While this is not the same thing as using works already in the permanent collection to back a bond issue (which would be widely frowned upon), this IS sacrificing works that would otherwise have been part of the future permanent collection—the objects that the museum won’t be able to buy if the $75 million goes towards enhancing and expanding the facility designed to accommodate them. As I’ve previously stated, I regard this gambit as the most egregious disregard of donor intent by an art-displaying institution in recent memory.
Paradoxically, Cleveland’s legal argument for violating donor intent was that the four long-ago benefactors hadn’t envisioned the pressing need to provide more space for the collection and new acquisitions. In its successful Complaint for Declaratory Judgment, Cleveland argued in Cuyahoga County Probate Court that of all the funds that the museum might have chosen to tap for construction, the art purchase fund “would be most frustrated as to purpose in the event the Museum does not expand.”
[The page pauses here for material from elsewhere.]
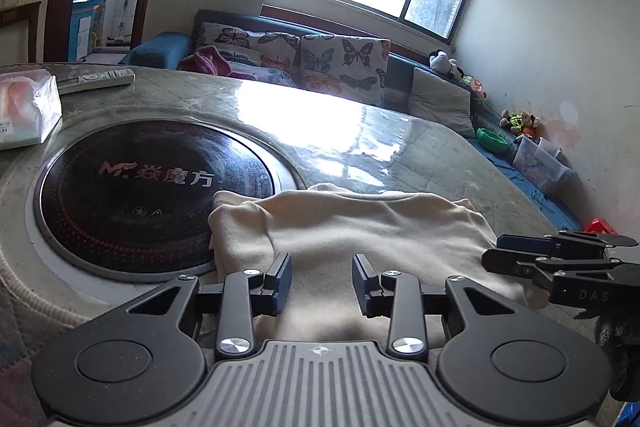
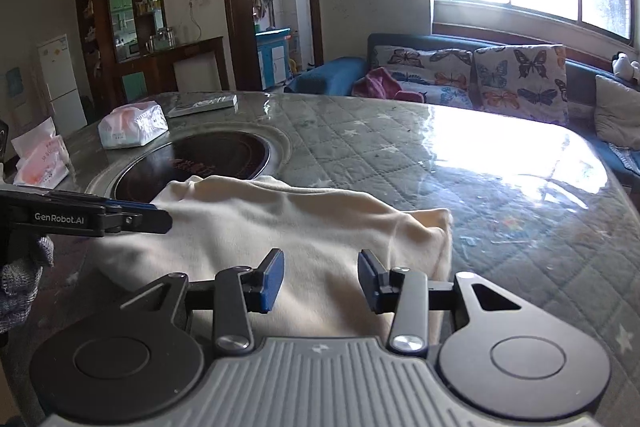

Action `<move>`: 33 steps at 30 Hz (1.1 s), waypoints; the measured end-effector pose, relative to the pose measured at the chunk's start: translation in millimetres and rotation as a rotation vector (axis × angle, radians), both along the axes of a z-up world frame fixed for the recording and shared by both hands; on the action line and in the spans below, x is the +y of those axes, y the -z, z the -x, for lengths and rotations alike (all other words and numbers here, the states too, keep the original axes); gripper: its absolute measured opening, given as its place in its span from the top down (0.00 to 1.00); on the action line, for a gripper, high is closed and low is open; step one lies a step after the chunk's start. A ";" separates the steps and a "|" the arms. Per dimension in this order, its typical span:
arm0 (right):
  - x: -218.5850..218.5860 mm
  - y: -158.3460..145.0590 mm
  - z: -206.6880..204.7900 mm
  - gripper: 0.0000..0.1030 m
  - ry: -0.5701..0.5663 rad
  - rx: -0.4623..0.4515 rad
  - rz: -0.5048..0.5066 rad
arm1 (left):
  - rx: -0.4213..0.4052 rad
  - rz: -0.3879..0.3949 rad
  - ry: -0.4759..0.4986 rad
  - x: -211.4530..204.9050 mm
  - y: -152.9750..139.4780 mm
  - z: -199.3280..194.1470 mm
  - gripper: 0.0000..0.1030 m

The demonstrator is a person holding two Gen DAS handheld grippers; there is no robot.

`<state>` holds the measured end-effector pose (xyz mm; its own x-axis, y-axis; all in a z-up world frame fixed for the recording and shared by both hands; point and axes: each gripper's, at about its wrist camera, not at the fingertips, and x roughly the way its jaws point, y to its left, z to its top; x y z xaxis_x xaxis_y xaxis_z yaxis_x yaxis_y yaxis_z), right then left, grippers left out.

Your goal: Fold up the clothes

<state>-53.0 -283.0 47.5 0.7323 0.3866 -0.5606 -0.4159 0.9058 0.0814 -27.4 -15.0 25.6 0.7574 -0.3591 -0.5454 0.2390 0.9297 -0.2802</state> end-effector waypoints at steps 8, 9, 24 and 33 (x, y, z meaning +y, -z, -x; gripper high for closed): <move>-2.9 13.5 -17.2 0.60 0.030 0.052 0.008 | 0.040 0.015 -0.052 13.6 6.2 -16.3 0.65; -2.2 11.9 -18.4 0.60 0.027 0.049 0.011 | 0.036 0.019 -0.053 13.8 4.1 -18.3 0.66; 25.7 7.5 -86.5 0.62 -0.023 0.075 0.001 | 0.063 0.053 -0.004 -10.2 1.7 -82.3 0.79; 26.3 6.7 -79.3 0.61 -0.025 0.046 0.036 | 0.066 0.048 -0.021 -6.7 3.0 -79.7 0.72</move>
<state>26.4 -256.7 40.8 0.6963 0.3830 -0.6070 -0.4346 0.8980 0.0681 52.3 -21.7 22.6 0.7278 -0.3703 -0.5772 0.1991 0.9195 -0.3389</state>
On the contrary, it seems to me axiomatic that these funds would be “most frustrated as to purpose” if they weren’t used for their intended purpose—art acquisitions, not construction.
Commenting on the diversion of acquisition funds, Deborah Gribbon, the museum’s interim director, said this to me in a written statement:
This action was not necessitated by imprudent planning, it was taken only after full consideration of every other option, and it was pursued with complete transparency [emphasis added]. To the extent that these funds are used, it will be to the direct benefit of the museum’s collection and its public.
But “complete transparency” did not extend to full public disclosure that the diversion of the art funds was being sought to bolster a bond offering. That information is contained in one short phrase in the court petition, which states that, among other things, the money might be used “to service debt that is now or will be outstanding.” Timothy Rub did allude briefly to the issue of “bonding capacity” in his Q&A we me about the diversion of Cleveland’s art funds. (We spoke about this after he had left the Cleveland directorship and assumed the top post at the Philadelphia Museum of Art.)
As for paying off those bonds, Standard & Poor’s has warned (as also reported in The Bond Buyer‘s article) that the museum’s future debt burden could exceed 20% of the museum’s budget. In 2005, the museum issued $90 million in bonds through the Cleveland-Cuyahoga County Port Authority. The total fundraising goal for the project is $350 million, of which $220 million has thus far been raised. On June 14, the museum’s board green-lighted the final phases of the expansion designed by architect Rafael Viñoly, scheduled for completion in 2013.
On Saturday, the museum opened 17 newly renovated galleries, completing the restoration of its original 1916 building. These spaces house art from the ancient Near East, Greece, Rome, Egypt and Africa; works from late antiquity, the Byzantine Empire and the European Middle Ages; and prints and drawings.
The installation of ancient art, Litt reports, includes restitution replacements—objects sent by Italy on long-term loan, in return for Cleveland’s givebacks of antiquities that the Italian government had claimed were illegally removed from that country.
According to yet another report by Litt, Cleveland still rejects Greece’s claim to one of the most important antiquities in the museum’s collection—“Apollo Sauroktonos” (pictured at the top), a life-sized bronze attributed to Praxiteles, now featured at the entrance to the newly renovated galleries.
CLARIFICATION: The actual par value of the bonds, as stated in the June 17 offering circular, is $70.43 million.